Source material:
[Start of Attachment]

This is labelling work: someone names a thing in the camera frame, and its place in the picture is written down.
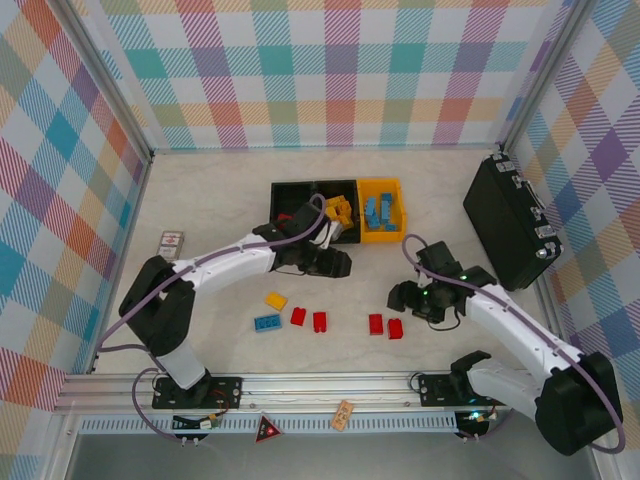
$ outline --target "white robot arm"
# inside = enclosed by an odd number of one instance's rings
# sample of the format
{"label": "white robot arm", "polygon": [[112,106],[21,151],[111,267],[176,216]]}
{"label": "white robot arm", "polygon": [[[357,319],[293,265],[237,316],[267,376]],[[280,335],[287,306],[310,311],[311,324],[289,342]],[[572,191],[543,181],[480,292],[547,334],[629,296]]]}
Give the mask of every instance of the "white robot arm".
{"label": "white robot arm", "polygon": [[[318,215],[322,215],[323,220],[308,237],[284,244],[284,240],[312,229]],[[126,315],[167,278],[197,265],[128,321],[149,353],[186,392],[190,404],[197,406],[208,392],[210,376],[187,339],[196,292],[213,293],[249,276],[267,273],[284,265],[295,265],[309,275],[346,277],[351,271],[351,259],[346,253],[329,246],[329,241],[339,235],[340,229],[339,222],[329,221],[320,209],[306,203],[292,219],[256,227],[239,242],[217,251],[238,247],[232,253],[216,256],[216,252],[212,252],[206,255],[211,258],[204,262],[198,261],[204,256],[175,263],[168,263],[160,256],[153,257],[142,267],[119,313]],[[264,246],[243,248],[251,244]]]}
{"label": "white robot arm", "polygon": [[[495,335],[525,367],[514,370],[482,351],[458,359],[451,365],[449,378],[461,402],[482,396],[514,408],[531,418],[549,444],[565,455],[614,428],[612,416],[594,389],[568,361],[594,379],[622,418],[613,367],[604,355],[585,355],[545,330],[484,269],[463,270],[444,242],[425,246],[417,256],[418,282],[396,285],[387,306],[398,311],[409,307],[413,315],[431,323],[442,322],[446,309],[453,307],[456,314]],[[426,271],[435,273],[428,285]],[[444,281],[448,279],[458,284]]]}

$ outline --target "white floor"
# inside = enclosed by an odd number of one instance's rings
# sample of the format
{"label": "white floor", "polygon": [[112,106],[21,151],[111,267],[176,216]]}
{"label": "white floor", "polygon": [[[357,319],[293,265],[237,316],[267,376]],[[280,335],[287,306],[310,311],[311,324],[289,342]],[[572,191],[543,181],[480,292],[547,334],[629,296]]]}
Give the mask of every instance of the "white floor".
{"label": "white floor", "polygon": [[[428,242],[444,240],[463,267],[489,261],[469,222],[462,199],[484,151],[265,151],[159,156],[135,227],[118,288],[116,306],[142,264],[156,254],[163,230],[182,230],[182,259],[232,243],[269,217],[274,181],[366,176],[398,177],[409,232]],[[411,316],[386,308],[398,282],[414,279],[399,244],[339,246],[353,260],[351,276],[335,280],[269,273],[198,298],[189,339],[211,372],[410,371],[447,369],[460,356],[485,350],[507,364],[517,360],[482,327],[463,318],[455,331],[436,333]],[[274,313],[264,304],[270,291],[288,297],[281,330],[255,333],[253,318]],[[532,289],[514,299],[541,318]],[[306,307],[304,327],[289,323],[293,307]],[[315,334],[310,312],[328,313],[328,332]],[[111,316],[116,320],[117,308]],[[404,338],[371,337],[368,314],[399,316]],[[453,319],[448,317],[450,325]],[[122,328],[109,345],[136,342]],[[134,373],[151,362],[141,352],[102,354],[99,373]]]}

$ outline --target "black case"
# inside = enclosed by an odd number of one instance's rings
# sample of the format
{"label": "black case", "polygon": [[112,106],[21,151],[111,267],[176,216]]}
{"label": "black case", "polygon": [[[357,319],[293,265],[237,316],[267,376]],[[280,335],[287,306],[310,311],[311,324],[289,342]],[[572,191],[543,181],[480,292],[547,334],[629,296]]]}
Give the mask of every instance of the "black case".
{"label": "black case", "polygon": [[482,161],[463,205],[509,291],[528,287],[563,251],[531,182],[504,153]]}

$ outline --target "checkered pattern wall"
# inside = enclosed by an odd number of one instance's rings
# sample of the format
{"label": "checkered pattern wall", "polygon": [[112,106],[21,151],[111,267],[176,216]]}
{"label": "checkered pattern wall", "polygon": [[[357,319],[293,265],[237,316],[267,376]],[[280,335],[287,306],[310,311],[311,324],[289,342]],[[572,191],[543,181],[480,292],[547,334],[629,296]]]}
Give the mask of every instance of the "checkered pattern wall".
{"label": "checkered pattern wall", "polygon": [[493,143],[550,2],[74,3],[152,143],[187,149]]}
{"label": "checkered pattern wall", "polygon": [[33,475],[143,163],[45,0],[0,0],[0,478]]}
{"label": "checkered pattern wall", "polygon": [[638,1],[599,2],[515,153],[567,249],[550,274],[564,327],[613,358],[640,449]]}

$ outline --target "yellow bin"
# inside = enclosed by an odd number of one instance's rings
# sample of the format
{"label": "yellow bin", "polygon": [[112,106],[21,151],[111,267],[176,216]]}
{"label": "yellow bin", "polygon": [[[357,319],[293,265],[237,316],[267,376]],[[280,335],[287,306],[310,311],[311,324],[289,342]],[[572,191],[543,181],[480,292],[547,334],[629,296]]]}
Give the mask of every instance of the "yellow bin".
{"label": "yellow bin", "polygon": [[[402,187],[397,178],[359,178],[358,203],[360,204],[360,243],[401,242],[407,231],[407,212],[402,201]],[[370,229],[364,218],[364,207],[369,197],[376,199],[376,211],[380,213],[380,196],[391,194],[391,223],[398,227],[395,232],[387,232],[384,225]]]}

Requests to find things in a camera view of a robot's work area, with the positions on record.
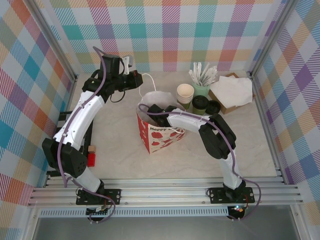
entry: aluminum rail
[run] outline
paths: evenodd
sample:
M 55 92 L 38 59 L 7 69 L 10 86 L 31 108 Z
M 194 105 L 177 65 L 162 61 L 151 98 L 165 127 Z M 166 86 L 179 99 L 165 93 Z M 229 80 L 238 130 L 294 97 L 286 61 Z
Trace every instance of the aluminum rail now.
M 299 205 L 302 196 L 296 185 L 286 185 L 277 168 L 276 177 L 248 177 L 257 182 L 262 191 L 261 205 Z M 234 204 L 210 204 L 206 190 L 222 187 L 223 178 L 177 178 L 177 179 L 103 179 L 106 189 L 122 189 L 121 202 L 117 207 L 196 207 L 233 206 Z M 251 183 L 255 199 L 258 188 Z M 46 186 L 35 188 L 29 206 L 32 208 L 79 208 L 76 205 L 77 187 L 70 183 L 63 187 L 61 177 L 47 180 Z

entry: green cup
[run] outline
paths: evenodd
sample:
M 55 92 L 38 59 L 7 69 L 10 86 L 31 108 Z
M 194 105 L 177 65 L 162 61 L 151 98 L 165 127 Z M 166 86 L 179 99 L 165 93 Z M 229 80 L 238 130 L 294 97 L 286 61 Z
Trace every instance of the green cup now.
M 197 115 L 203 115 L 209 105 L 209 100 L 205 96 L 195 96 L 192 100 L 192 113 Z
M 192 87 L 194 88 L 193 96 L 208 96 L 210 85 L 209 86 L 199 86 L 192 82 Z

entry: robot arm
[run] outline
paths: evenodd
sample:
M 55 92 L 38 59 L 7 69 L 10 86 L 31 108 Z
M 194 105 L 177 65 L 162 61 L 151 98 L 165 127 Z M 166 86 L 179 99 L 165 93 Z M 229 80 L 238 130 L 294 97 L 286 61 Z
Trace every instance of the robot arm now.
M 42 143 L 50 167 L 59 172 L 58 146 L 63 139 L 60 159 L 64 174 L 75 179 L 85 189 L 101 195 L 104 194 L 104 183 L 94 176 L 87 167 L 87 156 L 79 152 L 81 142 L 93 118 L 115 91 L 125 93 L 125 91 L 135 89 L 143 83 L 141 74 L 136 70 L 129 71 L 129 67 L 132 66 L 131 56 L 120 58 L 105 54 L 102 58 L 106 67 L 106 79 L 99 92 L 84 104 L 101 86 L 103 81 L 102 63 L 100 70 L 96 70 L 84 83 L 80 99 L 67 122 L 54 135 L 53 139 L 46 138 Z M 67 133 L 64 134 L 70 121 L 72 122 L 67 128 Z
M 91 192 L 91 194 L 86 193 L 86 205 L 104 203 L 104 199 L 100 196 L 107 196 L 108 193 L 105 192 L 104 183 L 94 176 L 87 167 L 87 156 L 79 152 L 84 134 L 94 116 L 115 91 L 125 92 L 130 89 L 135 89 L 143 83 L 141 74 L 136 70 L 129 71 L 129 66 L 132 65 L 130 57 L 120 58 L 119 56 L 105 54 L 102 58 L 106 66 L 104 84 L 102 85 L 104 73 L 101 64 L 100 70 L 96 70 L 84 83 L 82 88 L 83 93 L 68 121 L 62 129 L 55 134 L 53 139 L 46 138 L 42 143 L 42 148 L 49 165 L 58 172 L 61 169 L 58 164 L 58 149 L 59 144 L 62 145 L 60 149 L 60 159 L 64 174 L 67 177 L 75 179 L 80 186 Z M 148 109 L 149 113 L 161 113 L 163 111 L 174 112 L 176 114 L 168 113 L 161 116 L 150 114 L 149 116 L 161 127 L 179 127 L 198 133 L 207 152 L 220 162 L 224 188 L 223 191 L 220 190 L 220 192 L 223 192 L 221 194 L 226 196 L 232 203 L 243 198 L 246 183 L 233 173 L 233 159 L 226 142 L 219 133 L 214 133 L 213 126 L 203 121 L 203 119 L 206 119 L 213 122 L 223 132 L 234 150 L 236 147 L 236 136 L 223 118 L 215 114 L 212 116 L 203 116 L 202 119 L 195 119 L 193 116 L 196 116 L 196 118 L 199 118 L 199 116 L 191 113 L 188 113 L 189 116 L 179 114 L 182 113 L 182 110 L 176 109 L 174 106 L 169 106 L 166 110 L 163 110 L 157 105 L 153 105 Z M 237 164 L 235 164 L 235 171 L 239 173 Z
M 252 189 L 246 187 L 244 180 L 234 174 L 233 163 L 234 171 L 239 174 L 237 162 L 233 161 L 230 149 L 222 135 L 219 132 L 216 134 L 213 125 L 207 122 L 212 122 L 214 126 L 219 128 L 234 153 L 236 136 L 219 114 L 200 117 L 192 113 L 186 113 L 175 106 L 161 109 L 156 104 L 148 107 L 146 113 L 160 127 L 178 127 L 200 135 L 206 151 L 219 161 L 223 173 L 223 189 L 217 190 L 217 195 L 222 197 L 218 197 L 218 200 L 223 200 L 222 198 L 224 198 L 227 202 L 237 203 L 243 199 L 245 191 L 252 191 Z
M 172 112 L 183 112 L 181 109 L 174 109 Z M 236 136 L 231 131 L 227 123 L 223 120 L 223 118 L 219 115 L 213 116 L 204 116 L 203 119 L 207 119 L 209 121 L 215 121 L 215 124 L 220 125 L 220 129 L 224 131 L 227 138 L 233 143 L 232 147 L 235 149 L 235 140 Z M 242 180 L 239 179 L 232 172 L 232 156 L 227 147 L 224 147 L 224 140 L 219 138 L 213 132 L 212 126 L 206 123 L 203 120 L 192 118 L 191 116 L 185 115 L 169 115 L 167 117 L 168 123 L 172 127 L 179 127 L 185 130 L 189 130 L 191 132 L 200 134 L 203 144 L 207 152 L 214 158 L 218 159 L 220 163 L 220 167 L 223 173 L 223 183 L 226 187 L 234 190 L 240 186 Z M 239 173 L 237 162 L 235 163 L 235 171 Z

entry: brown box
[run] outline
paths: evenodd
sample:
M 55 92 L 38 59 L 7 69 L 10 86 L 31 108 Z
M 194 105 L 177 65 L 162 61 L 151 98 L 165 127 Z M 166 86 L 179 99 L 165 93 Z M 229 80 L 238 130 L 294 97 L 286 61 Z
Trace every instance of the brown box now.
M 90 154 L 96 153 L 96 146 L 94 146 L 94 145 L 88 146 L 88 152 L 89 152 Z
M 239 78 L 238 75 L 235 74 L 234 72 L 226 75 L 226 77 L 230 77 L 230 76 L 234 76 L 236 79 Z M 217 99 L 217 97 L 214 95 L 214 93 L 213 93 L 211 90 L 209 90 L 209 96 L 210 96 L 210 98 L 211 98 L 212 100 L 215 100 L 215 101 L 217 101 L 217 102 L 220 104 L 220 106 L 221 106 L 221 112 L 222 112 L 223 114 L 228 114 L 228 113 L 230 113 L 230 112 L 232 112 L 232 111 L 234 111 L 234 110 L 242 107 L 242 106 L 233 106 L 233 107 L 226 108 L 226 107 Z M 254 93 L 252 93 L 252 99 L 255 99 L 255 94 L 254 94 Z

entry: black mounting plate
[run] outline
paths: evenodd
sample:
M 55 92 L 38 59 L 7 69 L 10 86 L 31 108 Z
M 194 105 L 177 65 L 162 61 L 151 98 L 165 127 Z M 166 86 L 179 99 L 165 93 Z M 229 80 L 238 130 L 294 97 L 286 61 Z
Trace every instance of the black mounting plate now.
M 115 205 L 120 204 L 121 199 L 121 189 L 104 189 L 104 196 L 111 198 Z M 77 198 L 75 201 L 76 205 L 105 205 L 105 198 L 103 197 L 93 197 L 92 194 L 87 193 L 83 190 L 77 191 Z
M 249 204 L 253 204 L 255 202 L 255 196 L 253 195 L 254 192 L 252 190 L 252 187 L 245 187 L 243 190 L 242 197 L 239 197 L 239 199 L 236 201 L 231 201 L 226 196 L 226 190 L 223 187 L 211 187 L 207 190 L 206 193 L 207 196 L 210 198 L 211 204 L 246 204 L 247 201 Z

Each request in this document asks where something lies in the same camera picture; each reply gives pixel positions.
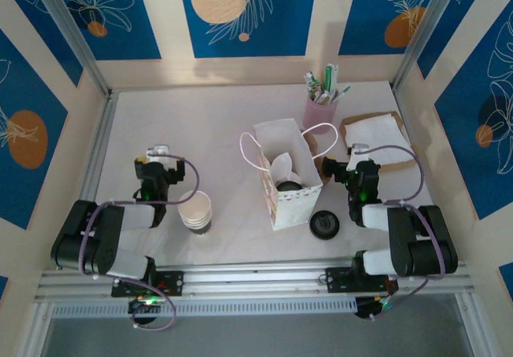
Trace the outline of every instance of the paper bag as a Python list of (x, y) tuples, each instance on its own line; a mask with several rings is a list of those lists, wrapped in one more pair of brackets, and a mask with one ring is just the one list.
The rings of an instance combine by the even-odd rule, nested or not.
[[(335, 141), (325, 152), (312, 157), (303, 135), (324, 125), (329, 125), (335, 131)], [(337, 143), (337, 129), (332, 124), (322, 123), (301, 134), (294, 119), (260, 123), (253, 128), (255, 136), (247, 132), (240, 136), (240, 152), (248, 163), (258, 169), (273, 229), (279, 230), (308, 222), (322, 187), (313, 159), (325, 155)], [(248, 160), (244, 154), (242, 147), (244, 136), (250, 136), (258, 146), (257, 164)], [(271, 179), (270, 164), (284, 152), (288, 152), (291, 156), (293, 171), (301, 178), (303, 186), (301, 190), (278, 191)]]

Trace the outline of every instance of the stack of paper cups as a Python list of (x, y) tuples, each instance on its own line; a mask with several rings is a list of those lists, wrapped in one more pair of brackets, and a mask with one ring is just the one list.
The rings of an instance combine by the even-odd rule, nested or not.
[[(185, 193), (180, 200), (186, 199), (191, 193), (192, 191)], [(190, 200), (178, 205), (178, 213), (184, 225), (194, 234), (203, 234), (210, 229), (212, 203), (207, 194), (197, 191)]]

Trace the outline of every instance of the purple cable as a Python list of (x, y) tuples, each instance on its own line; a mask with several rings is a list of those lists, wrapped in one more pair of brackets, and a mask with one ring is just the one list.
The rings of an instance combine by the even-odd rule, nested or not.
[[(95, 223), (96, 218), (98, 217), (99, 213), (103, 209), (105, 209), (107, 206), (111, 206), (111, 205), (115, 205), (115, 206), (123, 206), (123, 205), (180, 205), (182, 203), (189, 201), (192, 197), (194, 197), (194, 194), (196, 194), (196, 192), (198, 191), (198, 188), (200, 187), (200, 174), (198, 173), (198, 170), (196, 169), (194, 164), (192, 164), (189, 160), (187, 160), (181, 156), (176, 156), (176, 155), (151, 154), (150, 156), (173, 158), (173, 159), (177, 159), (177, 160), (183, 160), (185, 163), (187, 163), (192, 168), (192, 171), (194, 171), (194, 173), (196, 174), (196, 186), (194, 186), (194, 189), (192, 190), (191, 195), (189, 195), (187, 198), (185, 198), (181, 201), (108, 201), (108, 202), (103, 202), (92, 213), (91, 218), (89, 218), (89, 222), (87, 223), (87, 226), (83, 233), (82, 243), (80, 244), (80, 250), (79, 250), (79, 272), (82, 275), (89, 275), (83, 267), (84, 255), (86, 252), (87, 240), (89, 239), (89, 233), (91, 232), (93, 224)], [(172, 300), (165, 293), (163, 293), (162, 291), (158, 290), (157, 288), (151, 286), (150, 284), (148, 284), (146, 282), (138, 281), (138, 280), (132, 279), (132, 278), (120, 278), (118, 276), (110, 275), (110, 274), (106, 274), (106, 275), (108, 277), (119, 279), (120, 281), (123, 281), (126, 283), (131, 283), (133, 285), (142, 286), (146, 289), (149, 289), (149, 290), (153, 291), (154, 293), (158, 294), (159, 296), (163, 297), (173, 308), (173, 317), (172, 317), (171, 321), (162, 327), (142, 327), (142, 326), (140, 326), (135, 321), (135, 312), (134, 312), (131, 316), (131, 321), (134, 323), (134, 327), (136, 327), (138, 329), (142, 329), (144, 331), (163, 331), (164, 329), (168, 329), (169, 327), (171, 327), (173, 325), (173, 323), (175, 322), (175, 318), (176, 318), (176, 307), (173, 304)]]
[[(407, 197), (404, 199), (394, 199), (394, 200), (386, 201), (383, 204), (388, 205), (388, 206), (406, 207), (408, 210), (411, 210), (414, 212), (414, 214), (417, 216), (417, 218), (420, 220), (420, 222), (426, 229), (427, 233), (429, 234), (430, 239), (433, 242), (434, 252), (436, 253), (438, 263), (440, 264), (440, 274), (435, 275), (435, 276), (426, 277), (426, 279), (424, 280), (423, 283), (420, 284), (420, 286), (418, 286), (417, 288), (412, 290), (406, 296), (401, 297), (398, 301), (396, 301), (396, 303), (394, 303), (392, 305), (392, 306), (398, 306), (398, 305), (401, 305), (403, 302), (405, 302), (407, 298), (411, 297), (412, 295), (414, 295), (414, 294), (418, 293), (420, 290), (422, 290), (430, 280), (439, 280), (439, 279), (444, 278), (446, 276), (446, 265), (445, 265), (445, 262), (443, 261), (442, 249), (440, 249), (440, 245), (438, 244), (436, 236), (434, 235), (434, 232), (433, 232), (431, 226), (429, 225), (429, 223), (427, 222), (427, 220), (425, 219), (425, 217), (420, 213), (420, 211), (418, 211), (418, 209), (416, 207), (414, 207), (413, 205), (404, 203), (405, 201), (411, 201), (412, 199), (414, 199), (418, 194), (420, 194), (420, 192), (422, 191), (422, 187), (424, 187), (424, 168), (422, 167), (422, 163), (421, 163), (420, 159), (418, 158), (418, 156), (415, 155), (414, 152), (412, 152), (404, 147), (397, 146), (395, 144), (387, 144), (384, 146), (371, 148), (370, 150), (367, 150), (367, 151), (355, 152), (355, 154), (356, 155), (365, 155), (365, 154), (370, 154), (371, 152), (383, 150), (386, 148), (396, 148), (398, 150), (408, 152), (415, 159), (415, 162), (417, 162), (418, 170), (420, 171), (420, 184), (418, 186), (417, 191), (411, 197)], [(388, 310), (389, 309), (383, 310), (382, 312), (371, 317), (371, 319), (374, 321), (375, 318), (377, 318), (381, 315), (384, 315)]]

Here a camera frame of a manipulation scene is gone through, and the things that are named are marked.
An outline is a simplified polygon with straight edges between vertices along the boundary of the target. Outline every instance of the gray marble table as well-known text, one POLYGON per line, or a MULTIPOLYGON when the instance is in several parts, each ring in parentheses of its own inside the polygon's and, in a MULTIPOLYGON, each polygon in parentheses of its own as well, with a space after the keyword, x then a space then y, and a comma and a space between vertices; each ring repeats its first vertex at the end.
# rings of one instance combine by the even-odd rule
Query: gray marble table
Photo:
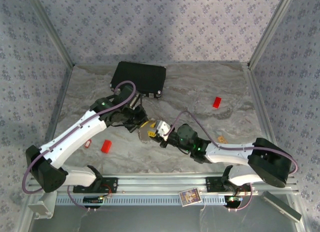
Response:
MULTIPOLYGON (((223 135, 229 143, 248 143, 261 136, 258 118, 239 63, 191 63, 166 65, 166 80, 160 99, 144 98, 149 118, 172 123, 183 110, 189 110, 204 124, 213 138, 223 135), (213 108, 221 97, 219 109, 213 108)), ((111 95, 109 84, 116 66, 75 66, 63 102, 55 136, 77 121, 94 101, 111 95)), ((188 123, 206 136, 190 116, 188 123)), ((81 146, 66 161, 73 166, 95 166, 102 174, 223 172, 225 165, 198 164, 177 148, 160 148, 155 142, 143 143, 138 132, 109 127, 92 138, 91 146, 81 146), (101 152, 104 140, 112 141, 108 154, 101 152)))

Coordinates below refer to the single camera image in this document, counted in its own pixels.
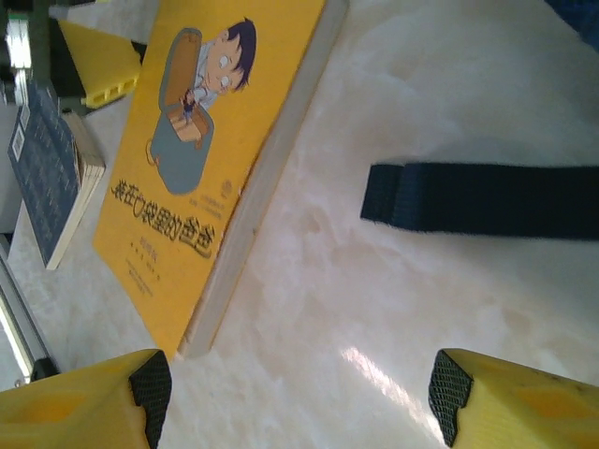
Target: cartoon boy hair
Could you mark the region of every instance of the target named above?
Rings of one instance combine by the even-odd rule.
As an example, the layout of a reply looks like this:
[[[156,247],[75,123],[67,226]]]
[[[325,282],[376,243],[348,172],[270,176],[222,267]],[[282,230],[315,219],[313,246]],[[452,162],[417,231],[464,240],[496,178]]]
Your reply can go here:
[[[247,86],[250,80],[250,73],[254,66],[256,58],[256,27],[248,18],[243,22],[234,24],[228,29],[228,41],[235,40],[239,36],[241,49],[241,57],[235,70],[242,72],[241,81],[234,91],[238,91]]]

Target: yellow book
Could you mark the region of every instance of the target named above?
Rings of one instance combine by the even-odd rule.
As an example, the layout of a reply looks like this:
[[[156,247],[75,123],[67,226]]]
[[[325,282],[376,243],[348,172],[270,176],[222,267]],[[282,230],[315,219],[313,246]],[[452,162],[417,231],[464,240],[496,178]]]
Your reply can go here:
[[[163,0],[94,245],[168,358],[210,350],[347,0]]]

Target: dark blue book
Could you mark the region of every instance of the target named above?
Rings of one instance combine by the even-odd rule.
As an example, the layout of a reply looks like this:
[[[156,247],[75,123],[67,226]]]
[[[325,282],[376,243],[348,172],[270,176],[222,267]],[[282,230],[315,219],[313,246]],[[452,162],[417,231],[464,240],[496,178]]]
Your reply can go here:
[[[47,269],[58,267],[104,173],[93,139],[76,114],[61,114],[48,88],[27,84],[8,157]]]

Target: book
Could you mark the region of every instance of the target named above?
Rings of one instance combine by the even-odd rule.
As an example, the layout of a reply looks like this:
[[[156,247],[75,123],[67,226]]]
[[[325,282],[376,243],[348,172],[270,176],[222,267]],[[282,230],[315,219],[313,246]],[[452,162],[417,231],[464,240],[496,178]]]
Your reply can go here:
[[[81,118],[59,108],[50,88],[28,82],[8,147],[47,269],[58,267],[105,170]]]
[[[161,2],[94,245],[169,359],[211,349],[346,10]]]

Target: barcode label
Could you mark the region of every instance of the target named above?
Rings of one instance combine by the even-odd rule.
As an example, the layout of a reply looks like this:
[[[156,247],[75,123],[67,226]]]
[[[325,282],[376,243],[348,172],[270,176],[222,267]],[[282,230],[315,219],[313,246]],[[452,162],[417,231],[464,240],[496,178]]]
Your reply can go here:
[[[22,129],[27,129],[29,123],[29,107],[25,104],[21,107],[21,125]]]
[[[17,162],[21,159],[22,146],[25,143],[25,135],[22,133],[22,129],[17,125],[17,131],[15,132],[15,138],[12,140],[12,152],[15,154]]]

[End of Attachment]

Your objective:
Take each line above that holds the string "work" and copy it.

Response area:
This is labelling work: someone names a thing in the camera frame, and its place in the picture is written down.
Requests to find things in a camera view of a robot's work area, with the positions on record.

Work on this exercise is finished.